Many of the biggest names in music, including countless gospel stars, are scheduled to perform; songs will be offered by the likes of Stevie Wonder, Ariana Grande and Jennifer Hudson.
[Here is the full schedule for Aretha Franklin’s funeral service in Detroit]
Several famous associates, including Robinson and Davis, will share personal reflections. Former President Barack Obama and Michelle Obama have sent a letter that will be read by Rev. Al Sharpton.
Clinton, who is also speaking, entered the sanctuary with Hillary Clinton, greeted by warm applause. Others in attendance include Whoopi Goldberg, Grande’s fiance, comedian Pete Davidson, Calif. Rep. Maxine Waters (D). Several other noted musicians also sent floral arrangements, including Diana Ross, Elton John and Barbra Streisand, the Detroit Free Press reported.
[Aretha Franklin, secret style icon: With the drop of a fur coat, she proclaimed her worth]
Prior to the arrival of the family and casket bearing Franklin, several songs from the Queen of Soul’s vast catalog played in the sanctuary, including “Bridge Over Troubled Waters” and “I Say a Little Prayer for You.” As the choir sang a rousing rendition of the gospel song “Marvelous,” mourners sprang to their feet and sang along.
Just before 11 a.m., the family entered the Greater Grace Temple, as legendary gospel musician Richard Smallwood played the piano.
The iconic singer received nearly every major award one could receive during her lifetime. That included being the first woman inducted into the Rock and Roll Hall of Fame, as well as receiving the Presidential Medal of Freedom, the Kennedy Center Honors, the National Medal of Arts and 18 Grammys.

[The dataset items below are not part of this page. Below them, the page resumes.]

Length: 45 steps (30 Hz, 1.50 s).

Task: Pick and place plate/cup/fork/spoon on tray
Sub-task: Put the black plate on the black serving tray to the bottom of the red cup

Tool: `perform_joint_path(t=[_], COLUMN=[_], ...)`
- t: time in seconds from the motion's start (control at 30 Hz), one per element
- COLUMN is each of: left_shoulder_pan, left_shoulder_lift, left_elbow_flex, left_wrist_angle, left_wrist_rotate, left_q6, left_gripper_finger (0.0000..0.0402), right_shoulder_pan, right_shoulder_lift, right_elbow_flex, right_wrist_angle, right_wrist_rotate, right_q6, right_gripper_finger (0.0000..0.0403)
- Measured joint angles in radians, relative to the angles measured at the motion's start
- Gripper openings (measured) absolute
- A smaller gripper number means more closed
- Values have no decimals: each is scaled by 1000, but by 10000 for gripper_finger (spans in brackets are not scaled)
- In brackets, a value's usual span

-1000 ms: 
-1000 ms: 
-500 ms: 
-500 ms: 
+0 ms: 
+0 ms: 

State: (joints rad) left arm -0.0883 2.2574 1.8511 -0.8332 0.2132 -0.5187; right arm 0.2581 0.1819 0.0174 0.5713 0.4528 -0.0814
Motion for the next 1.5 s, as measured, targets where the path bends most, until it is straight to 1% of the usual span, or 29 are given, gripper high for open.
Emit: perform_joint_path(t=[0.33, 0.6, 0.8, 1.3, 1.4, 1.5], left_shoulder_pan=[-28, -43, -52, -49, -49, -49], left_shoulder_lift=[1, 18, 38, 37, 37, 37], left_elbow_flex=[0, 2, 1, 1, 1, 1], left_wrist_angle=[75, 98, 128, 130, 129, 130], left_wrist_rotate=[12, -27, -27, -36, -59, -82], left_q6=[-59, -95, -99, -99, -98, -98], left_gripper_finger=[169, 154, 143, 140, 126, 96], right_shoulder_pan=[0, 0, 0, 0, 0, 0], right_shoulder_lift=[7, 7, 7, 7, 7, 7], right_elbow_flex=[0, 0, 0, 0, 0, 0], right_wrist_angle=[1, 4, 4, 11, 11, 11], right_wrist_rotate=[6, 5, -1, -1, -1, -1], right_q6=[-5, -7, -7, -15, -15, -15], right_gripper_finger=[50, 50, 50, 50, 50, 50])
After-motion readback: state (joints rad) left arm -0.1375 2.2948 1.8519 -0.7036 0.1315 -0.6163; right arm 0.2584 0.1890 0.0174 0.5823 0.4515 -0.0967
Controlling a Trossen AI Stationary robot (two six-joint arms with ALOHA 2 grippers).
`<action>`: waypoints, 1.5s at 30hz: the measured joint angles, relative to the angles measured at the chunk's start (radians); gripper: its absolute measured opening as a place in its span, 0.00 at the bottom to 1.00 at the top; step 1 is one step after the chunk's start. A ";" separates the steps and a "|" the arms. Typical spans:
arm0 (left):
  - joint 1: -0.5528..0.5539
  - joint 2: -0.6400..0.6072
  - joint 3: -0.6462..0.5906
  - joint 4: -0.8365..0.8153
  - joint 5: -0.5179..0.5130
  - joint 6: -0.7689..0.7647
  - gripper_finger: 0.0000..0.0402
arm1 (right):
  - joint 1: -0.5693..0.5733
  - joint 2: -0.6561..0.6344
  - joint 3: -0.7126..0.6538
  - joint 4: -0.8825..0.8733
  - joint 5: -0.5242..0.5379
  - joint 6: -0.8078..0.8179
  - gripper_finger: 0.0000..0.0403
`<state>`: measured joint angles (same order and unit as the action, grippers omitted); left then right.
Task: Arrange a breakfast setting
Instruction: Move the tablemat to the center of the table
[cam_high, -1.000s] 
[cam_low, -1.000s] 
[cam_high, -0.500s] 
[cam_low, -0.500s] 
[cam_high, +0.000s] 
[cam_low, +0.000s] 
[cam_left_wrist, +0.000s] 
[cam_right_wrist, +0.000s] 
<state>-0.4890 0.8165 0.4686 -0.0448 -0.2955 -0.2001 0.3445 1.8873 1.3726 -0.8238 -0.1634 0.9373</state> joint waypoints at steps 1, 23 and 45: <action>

Franklin was transported to the service by the same 1940 Cadillac LaSalle that carried including Rosa Parks and Franklin’s father, the Rev. C.L. Franklin.
Friday’s funeral follows several days of tributes, including a Thursday evening concert and a public viewing at the Charles H. Wright Museum of African American History.
Franklin had been dressed in four different outfits throughout the week, according to the Associated Press. She will be laid to rest wearing a full-length gold dress with sequined heels.